If we think that our problems are the worst, or that we are suffering more than anyone else, we are being false to ourselves. How many people have we really known, and how much suffering has really overwhelmed us?

It is amazing to see how a humble elder rummaging through the refuse bins to collect discarded cans, just for a few dollars a day. He talks to no one, and needs no chatting. He seems happily deep in his routine: he does not seem to be suffering. And we, we are only concerned that he does not mess up our street!

To those who think we are romanticizing the misfortune of others, we could well reply we are trying to see the goodness in the humble ways of those who have less but are more in their courage to do what good that needs to be done for themselves.

My love for the Dharma has over the years gently woken me to the fact that the suffer­ings of others are always worse than ours. The reason is simple: yes, we once suffered like others, too. But we suffered greater because of our ignorance and craving.

Insofar as we are able to see the sufferings of others as being worse than ours, we can say that, to that extent, we are wiser. If we respond to them, then, we are more charita­ble. There is a lot to learn from suffering: it means that we should move on. It means that some good­ness in us and in others has yet be touched.

No matter how much we hear of the sufferings of others, we can never really know them. We can never really know others even through their joys (much as we think we do). We might hear all that another has to say of themselves (if this were ever possible), but we still can never fully know them. The reason is simple: we do not even really know our own selves.

At best, we can only hear the unfinished tales of others. Our mistakes can be disastrous when we try to freeze these flowing formative moments of another, and frame them into a colourless still-life portrait hanging on the wall-nail of our cold comfort. We are never ready or able to hear a person’s full story, and yet we are ever ready to summarily judge them at a moment’s notice. What does that make us?

The ways of compassion are simple, yet deceptively simple. We need to know people, we need to live with them, love them. The Buddha’s teachings are mostly reminders that being true and loving is the best way to heal. The simple truth of joyful reality ennobles us for­ever.

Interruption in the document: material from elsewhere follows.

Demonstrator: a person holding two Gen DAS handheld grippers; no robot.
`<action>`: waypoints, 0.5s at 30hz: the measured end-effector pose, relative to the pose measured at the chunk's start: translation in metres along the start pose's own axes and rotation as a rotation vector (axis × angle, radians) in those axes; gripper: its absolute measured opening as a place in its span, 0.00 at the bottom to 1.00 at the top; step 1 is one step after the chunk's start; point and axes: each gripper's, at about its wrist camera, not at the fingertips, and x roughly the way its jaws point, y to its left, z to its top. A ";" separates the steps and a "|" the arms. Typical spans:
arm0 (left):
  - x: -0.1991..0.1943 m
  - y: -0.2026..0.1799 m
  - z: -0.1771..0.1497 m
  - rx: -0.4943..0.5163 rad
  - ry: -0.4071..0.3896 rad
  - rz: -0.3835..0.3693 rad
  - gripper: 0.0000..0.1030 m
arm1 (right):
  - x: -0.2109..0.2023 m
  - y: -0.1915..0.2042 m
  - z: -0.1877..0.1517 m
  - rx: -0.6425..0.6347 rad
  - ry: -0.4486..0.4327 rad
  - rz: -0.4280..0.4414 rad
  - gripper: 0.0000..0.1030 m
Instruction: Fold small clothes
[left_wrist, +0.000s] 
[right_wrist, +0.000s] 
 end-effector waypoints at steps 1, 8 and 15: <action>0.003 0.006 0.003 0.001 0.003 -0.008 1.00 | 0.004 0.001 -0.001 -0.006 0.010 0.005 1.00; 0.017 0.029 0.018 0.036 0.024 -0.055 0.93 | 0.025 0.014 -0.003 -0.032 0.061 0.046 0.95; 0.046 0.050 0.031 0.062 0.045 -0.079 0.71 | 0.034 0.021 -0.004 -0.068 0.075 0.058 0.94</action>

Leo Tolstoy, the Russian writer and religious thinker, legendary for his love of goodness but dislike for the church, tells us the story of the Three Questions. The thought came to a certain king that he would never fail if he knew three things. These three things were
·   What is the best time to do something?
·   Who is the most important person?
·   What is the most important thing to do at all times?

Many educated people tried to answer the king’s questions, but they all came up with different answers. The king decided that he needed to ask a wise hermit in a nearby forest. The hermit would however only see common folk, so the king disguised himself as a peasant and left his guards behind, so that he alone went to see the hermit.

The hermit was digging flower-beds when the king arrived. The king asked his questions, but the hermit went on digging hard. The king offered to dig for him for a while. After digging for some time, the king again asked his questions.

Before the hermit could answer, a man emerged from the woods. He was bleeding from a terrible stomach wound. The king tended to him, and they stayed the night in the her­mit’s hut.

The next day, the wounded man was doing better, but was surprised at the help he was given. The man confessed that he knew who the king was. For, the king had executed his brother and seized his property. He had come to kill the king, but the guards wound­ed him in the stomach.

The man pledged allegiance to the king, and went on his way. The king asked the hermit again for his answers. The hermit replied that the questions had just been answered.
The most important time is now. The present is the only time we have.
The most important person is the one we are with.
The most important thing to do is some good with that person.

Yes, we have heard this one, too; now is the time to live it. The Buddha sits patiently wait­ing for us to humanly appear before him.